Moving the C-arm in the dorsoventral direction does not influence RCR. It could be explained by the RCR itself which is a measure of the deviation of the axis passing through the center of the radial head compared with the center of the capitellum [12]; thus, this distance does not change on the radiograph when the C-arm turns on the same plane. Regardless, the difference between the mean RCRs is more important with anterior and posterior subluxations than with nonsubluxated elbows. The bigger variability and larger range between the RCRs found with posterior compared with anterior radial subluxation may be explained in part by the overlapping of bones in posterior subluxation, which makes RCR measurement more difficult (Fig. 5). That is, some confusion between the trochlea and capitellum is possible when the beam is angulated in the inferosuperior direction, such that the trochlea may appear to be closer than the capitellum (Fig. 5) [2].

Fig. 5A-D
Fig. 5A-D:
An anteriorly subluxated elbow in (A) neutral position, and (B) with 20° superior beam angulation are shown. The number 1 indicates the trochlea and 2 the capitellum. (C) A posteriorly subluxated elbow in neutral position and (D) with 20° superior beam angulation are shown.
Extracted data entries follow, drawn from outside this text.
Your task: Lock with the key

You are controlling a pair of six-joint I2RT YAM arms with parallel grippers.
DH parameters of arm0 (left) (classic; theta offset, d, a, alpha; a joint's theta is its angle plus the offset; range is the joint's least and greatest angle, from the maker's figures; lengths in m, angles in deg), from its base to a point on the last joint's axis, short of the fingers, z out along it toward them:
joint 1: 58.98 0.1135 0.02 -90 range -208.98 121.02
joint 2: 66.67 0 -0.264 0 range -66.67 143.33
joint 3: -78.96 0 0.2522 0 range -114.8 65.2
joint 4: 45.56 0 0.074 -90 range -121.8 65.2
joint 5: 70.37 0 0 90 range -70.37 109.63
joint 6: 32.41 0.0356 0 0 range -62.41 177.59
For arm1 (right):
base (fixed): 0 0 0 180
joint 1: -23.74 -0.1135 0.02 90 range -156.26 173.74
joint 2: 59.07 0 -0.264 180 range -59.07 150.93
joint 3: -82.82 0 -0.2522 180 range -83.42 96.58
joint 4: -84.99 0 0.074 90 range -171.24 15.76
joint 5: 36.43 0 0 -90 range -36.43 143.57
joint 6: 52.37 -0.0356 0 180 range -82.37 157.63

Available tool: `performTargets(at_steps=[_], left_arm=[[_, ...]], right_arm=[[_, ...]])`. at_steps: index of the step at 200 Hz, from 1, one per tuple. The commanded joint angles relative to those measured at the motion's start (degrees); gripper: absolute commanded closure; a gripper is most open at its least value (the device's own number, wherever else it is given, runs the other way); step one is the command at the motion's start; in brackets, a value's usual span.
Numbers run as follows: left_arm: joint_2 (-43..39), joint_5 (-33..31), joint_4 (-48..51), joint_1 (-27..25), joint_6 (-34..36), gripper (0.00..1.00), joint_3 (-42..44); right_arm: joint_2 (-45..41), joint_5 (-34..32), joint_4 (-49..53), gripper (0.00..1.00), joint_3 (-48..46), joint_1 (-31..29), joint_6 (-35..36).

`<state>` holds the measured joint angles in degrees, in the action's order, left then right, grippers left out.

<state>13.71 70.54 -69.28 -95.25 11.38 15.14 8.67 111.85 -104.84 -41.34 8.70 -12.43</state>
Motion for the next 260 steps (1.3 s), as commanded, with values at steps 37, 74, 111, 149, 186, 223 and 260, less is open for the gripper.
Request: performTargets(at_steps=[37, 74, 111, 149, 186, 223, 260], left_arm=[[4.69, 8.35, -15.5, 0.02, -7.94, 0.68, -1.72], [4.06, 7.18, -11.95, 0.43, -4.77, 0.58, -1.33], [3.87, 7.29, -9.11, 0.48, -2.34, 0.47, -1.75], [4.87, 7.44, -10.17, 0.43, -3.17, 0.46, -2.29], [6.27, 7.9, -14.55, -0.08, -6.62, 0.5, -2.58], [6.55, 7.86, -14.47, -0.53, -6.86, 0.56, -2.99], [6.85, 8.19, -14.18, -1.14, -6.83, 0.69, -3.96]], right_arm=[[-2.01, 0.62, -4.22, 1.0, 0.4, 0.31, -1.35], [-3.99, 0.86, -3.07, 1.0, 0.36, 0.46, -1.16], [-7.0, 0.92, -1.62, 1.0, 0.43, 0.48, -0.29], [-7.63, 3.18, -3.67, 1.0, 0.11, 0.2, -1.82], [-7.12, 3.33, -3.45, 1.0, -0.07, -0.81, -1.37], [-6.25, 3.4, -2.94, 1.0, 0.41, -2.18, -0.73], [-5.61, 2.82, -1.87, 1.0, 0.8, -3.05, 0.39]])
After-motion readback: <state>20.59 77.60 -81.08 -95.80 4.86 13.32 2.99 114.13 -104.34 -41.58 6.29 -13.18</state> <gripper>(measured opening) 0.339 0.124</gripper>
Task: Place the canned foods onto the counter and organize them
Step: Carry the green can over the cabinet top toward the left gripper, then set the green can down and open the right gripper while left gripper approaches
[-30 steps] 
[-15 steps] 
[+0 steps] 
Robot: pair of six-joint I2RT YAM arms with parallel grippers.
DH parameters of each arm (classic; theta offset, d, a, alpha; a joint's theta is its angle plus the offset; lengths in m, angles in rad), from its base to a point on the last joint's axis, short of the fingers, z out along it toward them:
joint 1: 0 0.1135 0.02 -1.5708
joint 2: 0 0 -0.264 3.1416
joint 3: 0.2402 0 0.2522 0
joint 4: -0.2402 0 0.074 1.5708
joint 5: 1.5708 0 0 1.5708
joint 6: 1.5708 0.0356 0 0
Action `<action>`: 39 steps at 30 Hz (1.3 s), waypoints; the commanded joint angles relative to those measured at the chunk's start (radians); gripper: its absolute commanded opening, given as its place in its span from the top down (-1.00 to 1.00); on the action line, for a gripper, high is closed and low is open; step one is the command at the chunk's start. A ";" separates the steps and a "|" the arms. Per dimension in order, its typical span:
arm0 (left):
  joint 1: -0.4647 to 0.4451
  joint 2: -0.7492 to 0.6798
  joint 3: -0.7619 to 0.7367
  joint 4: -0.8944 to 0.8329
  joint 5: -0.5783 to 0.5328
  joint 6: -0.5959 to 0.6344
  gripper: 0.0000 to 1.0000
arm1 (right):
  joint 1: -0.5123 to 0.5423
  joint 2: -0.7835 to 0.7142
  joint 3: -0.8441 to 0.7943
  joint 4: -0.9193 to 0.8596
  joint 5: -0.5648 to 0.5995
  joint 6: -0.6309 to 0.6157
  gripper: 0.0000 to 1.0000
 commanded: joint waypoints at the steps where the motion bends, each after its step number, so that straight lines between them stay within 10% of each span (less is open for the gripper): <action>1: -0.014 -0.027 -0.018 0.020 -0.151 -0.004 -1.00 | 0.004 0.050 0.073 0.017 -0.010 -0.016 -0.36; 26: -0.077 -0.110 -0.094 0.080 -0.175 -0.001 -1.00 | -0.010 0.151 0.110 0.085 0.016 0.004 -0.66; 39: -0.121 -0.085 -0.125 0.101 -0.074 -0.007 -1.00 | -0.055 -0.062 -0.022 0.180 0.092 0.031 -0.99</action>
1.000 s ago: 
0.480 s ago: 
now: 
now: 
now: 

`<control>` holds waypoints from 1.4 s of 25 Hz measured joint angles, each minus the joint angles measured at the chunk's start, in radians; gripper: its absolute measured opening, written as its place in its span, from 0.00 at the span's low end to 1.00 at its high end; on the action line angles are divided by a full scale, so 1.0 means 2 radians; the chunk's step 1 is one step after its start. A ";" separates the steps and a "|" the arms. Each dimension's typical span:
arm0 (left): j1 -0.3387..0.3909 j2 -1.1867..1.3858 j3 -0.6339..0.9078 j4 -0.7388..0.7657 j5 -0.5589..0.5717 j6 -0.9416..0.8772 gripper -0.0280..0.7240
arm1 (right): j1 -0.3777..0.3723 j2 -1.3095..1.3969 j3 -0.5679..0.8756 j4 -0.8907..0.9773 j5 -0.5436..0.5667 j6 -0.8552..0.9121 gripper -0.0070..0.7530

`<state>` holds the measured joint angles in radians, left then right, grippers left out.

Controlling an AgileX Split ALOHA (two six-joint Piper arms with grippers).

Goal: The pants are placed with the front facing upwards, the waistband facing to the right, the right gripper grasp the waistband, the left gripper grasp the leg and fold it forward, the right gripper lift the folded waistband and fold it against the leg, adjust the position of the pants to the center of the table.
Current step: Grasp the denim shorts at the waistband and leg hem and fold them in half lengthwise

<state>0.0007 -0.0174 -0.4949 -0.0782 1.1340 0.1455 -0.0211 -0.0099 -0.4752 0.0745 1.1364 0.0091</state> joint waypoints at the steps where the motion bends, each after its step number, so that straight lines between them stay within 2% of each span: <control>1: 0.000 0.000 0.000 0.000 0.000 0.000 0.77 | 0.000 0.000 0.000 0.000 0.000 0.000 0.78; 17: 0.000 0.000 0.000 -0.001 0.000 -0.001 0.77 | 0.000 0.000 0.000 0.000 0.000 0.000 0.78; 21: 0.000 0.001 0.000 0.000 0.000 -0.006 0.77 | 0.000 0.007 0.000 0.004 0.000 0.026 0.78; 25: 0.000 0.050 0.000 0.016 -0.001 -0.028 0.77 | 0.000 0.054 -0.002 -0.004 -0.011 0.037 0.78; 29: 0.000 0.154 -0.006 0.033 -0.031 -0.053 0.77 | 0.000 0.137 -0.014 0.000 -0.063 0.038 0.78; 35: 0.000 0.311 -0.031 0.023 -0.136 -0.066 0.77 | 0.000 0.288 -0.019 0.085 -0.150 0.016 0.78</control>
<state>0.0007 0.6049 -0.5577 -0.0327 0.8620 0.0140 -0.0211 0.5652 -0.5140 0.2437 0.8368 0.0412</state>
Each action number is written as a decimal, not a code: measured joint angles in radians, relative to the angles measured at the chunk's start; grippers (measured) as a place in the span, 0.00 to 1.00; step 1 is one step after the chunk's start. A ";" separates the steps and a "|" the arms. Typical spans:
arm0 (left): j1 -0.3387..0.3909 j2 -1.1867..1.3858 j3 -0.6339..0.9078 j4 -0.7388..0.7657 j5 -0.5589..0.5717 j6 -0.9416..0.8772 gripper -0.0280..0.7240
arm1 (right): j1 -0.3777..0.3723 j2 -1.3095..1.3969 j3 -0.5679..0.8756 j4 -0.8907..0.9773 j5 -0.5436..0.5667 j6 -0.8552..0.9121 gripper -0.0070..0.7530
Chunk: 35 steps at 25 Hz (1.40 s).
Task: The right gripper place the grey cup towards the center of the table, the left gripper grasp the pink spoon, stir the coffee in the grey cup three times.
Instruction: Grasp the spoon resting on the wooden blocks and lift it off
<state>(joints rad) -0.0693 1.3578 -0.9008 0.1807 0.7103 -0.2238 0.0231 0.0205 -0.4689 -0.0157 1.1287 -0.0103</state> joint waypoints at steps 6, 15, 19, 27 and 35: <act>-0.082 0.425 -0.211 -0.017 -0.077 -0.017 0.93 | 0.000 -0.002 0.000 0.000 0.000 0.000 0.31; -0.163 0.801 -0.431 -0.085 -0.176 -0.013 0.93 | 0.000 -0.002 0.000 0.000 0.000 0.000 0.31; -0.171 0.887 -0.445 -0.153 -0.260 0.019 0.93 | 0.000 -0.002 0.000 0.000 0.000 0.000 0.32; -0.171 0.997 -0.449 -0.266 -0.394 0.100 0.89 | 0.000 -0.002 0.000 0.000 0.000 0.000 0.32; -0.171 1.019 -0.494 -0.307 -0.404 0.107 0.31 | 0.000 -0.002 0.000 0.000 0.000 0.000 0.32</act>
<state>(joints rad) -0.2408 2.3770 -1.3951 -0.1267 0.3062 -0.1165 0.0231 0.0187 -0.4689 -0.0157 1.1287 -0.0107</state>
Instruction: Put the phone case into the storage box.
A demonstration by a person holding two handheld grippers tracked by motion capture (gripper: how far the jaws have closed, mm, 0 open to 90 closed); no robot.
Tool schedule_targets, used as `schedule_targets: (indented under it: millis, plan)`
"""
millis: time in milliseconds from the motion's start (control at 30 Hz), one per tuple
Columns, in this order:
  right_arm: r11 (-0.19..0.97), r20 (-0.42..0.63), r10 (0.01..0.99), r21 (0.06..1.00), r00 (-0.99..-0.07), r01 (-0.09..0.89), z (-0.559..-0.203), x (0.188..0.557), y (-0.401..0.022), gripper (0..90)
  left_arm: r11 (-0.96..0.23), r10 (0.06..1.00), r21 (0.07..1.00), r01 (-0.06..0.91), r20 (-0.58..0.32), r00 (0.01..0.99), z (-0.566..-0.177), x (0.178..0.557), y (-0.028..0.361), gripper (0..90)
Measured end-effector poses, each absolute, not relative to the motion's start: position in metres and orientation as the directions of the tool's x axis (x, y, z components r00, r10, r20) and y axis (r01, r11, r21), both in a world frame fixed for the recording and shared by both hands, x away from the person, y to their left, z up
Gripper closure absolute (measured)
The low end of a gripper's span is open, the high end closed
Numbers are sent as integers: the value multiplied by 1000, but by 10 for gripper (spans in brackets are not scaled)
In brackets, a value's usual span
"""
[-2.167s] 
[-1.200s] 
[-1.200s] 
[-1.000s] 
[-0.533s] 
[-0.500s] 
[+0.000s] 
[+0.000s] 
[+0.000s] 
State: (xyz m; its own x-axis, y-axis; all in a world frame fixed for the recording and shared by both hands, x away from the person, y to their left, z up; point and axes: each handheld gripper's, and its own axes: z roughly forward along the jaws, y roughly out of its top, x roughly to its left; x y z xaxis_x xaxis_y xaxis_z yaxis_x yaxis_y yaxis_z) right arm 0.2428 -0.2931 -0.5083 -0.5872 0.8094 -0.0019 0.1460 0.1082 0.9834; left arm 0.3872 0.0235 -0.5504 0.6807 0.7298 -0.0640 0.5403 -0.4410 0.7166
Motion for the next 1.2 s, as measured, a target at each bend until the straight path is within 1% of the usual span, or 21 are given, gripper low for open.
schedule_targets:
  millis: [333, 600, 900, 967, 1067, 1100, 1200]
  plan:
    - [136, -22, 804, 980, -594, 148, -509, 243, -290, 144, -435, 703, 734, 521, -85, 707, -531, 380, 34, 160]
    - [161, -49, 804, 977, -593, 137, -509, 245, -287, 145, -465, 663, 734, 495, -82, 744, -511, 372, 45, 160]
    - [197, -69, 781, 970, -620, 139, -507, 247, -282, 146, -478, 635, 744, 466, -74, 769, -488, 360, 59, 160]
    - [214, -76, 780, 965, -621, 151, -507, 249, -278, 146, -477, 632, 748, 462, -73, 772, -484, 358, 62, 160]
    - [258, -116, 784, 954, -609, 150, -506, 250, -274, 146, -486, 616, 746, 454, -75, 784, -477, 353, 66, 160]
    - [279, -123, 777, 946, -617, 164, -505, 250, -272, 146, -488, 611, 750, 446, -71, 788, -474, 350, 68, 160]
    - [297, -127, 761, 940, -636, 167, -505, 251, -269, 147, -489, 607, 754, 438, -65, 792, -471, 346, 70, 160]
Because radial head subluxation is the first step in the mechanisms of elbow instability, it is important to quantify its translation [4, 9, 13]. Important intraoperative decisions on ligament reconstruction or use of external fixators are based on elbow stability in pronation and supination at 45° to 60° flexion [4, 9, 13]. These expert recommendations are based on radial head alignment. Our study showed these algorithms can be used only to a maximum of 20° in the presence of beam malalignment. This range is realistic in practice, therefore, RCR can be recommended for clinical use.

We found that when looking at the radiograph of a reduced elbow, a true lateral radiograph is not crucial to confirm the diagnosis of a subluxated elbow, but the inferosuperior alignment of the C-arm is important to correctly assess the RCR. RCR measurement is a relevant clinical and research tool to evaluate elbow subluxations on lateral radiographs even with a C-arm beam deviation of as much as 20°.

Acknowledgments

We thank Julien Chapleau, MSc for help during the experiments.